> _Assigned task_
Once the pictures are removed, restate the listing word for word.

◆ ◆ ◆

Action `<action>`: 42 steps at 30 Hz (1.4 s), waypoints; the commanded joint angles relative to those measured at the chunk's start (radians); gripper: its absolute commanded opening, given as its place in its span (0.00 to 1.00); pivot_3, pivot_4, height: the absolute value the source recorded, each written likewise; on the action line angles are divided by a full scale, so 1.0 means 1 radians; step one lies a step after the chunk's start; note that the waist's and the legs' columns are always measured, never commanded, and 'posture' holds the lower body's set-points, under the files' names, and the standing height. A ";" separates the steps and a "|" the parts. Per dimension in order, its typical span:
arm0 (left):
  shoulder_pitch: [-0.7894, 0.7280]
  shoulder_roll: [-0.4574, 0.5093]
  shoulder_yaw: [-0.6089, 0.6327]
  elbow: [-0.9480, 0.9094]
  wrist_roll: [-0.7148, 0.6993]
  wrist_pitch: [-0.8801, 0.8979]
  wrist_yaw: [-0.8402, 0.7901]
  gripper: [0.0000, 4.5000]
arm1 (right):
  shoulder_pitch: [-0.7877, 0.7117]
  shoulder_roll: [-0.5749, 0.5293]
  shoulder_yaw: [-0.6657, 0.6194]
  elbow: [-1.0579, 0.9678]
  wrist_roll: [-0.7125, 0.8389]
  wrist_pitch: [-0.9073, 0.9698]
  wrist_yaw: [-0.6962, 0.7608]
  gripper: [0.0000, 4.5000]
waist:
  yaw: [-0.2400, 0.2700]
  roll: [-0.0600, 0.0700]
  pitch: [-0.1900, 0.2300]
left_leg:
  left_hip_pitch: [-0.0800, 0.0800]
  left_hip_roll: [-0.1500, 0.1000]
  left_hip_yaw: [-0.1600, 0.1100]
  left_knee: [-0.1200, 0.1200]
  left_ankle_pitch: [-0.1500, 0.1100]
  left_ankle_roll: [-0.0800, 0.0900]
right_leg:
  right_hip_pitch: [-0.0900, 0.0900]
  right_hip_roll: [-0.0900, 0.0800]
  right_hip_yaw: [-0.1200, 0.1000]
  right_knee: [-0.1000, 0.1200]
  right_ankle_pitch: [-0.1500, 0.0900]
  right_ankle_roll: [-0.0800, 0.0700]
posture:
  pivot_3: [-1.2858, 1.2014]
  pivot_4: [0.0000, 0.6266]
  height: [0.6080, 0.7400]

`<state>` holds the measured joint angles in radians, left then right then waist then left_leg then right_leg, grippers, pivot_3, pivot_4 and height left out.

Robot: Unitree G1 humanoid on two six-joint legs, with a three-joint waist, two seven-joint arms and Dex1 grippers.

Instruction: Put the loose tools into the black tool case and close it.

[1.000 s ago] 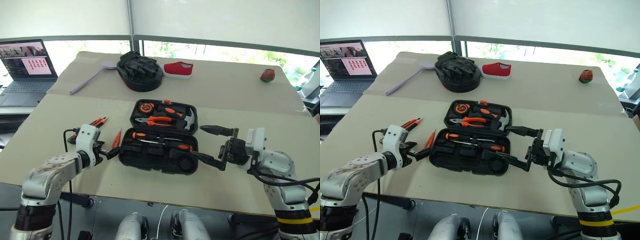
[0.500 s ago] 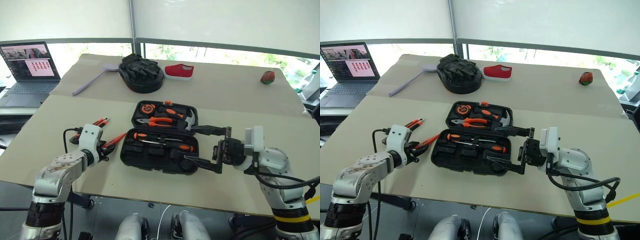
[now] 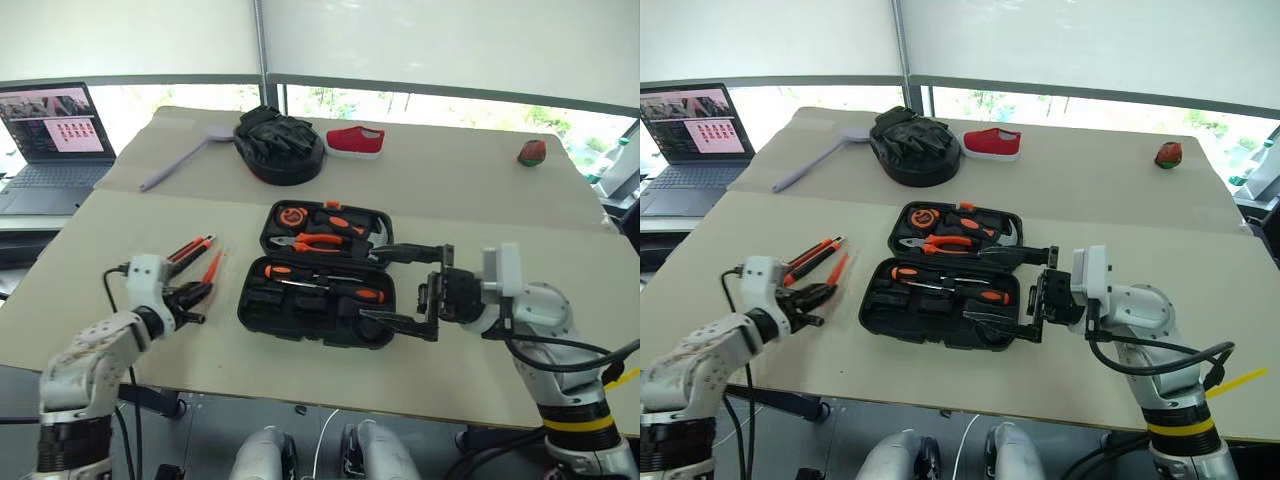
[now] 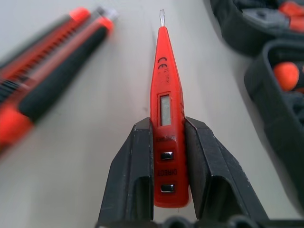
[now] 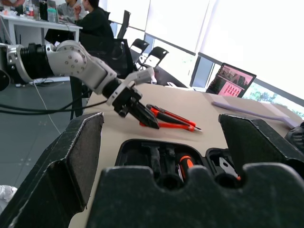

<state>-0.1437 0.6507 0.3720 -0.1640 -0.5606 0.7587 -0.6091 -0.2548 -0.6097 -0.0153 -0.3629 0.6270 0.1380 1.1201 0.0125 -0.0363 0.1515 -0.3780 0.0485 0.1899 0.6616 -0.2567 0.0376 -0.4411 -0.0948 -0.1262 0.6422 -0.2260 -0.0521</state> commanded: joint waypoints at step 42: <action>-0.647 0.060 -0.800 0.545 0.674 -0.753 -0.829 0.33 | 0.010 -0.159 0.022 -0.160 -0.045 0.331 -0.147 1.00 | -0.001 0.000 0.001 | -0.021 0.000 0.000 0.024 -0.001 0.019 | -0.013 0.002 0.000 0.006 0.003 0.006 | 0.52 0.24 1.00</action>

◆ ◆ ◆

> _Exercise response_
Action `<action>`: 42 steps at 30 Hz (1.4 s), waypoints; the commanded joint angles relative to those measured at the chunk's start (radians); gripper: its absolute commanded opening, given as its place in its span (0.00 to 1.00); pivot_3, pivot_4, height: the absolute value the source recorded, each written likewise; on the action line angles are divided by a full scale, so 1.0 means 1 radians; step one lies a step after the chunk's start; note that the waist's and the legs' columns are always measured, never commanded, and 'posture' holds the lower body's set-points, under the files' names, and the standing height. A ";" separates the steps and a "|" the parts. Per dimension in order, its typical span:
arm0 (left):
  shoulder_pitch: [-0.7894, 0.7280]
  shoulder_roll: [-0.4574, 0.5093]
  shoulder_yaw: [-0.6089, 0.6327]
  elbow: [-0.9480, 0.9094]
  wrist_roll: [-0.7148, 0.6993]
  wrist_pitch: [-0.8801, 0.8979]
  wrist_yaw: [-0.8402, 0.7901]
  gripper: [0.0000, 4.5000]
arm1 (right):
  shoulder_pitch: [-0.7877, 0.7117]
  shoulder_roll: [-0.5749, 0.5293]
  shoulder_yaw: [-0.6657, 0.6194]
  elbow: [-1.0579, 0.9678]
  wrist_roll: [-0.7125, 0.8389]
  wrist_pitch: [-0.9073, 0.9698]
  wrist_yaw: [-0.6962, 0.7608]
  gripper: [0.0000, 4.5000]
waist:
  yaw: [-0.2400, 0.2700]
  roll: [-0.0600, 0.0700]
  pitch: [-0.1900, 0.2300]
left_leg:
  left_hip_pitch: [-0.0800, 0.0800]
  left_hip_roll: [-0.1500, 0.1000]
  left_hip_yaw: [-0.1600, 0.1100]
  left_knee: [-0.1200, 0.1200]
  left_ankle_pitch: [-0.1500, 0.1100]
  left_ankle_roll: [-0.0800, 0.0900]
right_leg:
  right_hip_pitch: [-0.0900, 0.0900]
  right_hip_roll: [-0.0900, 0.0800]
  right_hip_yaw: [-0.1200, 0.1000]
  right_knee: [-0.1000, 0.1200]
  right_ankle_pitch: [-0.1500, 0.0900]
  right_ankle_roll: [-0.0800, 0.0700]
posture:
  pivot_3: [-1.2858, 1.2014]
  pivot_4: [0.0000, 0.6266]
  height: [0.6080, 0.7400]

`<state>` holds the measured joint angles in radians, left then right then waist then left_leg then right_leg, grippers, pivot_3, pivot_4 and height left out.

Robot: Unitree G1 humanoid on two six-joint legs, with a three-joint waist, two seven-joint arms and Dex1 grippers.

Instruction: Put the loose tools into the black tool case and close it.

[1.000 s ago] 
[0.500 s ago] 
[now] 
[now] 
[now] 

<state>-0.1437 0.6507 0.3720 -0.1640 -0.5606 0.7587 -0.6091 -0.2548 -0.6097 -0.0153 -0.3629 0.6270 0.1380 1.1201 0.0125 -0.0363 0.1515 -0.3780 0.0485 0.1899 0.6616 -0.2567 0.0376 -0.4411 -0.0948 -0.1262 0.6422 -0.2260 -0.0521</state> commanded: joint waypoints at step 42: <action>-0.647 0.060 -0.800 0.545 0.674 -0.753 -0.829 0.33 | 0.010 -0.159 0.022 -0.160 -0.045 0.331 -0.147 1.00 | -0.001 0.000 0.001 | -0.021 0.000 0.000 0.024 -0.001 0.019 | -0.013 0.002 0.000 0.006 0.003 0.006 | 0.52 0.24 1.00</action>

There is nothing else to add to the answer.